Asked by the Greens party Senator Scott Ludlam whether NBN Co has been able to gain access to any part of the HFC networks in order to draw up an expected coverage map, and to conduct trials, Adcock said: "not at this point".

"Clearly, we're in discussions with both of the asset owners at the moment, and as those discussions progress, there are requests in the market for expertise around the head-end equipment," he said. "That's in the procurement discussion process at the moment.

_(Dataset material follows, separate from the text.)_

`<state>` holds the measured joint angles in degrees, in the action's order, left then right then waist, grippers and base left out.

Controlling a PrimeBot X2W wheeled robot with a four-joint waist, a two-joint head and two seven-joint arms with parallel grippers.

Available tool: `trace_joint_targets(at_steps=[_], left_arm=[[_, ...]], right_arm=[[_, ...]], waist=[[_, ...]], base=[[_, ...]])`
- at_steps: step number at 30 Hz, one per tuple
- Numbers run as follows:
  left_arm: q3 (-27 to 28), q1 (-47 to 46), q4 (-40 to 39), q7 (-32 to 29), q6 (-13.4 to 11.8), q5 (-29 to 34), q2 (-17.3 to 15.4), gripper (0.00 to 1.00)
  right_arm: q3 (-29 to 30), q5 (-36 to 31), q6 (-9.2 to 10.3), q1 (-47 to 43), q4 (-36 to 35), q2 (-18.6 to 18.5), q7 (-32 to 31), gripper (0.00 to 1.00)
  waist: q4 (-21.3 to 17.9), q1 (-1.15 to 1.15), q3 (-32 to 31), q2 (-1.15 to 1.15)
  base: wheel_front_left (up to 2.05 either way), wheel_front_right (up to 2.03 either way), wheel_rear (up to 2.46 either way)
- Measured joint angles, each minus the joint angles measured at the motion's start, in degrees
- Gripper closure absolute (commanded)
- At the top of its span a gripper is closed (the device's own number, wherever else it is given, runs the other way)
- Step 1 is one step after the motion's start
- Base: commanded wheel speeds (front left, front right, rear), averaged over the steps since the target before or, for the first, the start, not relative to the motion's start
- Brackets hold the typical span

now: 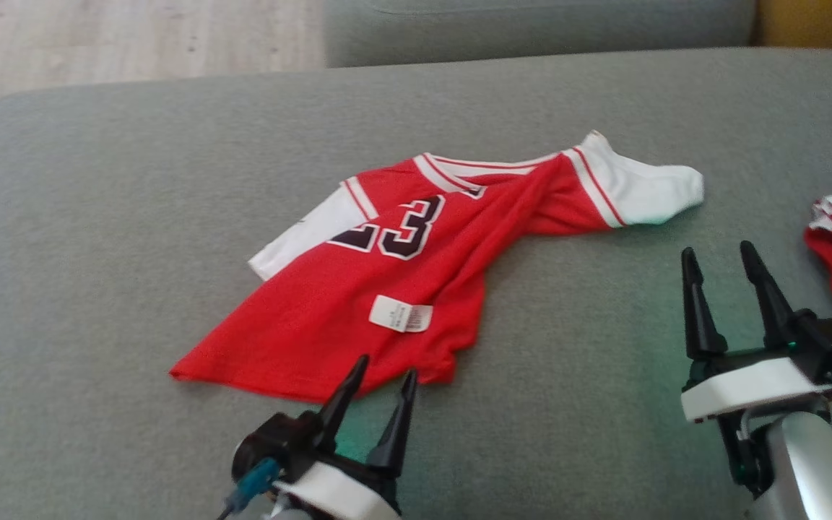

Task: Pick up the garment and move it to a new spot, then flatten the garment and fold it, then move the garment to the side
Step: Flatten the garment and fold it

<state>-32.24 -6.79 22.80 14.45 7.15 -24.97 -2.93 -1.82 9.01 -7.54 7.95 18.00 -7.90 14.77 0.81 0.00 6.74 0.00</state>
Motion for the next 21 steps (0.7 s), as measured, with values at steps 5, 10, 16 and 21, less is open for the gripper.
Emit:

The plan is being finalised subject to the successful negotiations with the asset owners."

Adcock indicated that the company has not yet been able to draw up maps of the expected coverage provided by the HFC networks, due to the lack of access provided by Telstra and Optus to date.

NBN Co chief financial officer Stephen Rue, who also appeared at the committee hearing, said that HFC network trials have not yet started; the continuing agreement negotiations being carried out between NBN Co and the two telcos have prevented the company from beginning HFC trials.

"We're obviously in early stages of planning the HFC centres, and we clearly don't have access to any HFC networks at this stage," he said. "We would like to be in a position to launch HFC as soon as we can, but at the moment, we're still in discussions with various players, including Telstra and Optus."

In NBN Co's transitory corporate plan released this week, the recommended rollout "Scenario 6", aimed at minimising peak funding while also delivering a 50Mbps download data rate to up to 90 percent of the fixed-line footprint by 2019, forecasts that 27 percent — or 3.3 million premises — of the NBN footprint will be served by the HFC delivery technology.

However, the company also said that one of the plan's assumptions in drawing up its forecasts was that it would "be able to secure ownership and/or access to major existing network assets and passive infrastructure that are necessary for the implementation of the MTM deployment strategy (copper and HFC cable networks) on appropriate terms and within the envisaged timelines of the Scenario 6 (MTM)".

Rue said that access to the HFC networks and the deployment of commercial operations over the networks is entirely dependent on the continuing negotiations.

"[It] depends upon the timing of the negotiations with the owners of those assets, and also various regulatory clearances that will be needed, post those final [negotiations]," he said. "Those negotiations are still ongoing, and we're not in a position to comment on that. We would be hopeful that we could close those negotiations out this year."

Update: Article previously stated that the methodology changed in September, and NBN Co clarified that The Australian report was incorrect and it was one million overall connections, not solely fibre connections.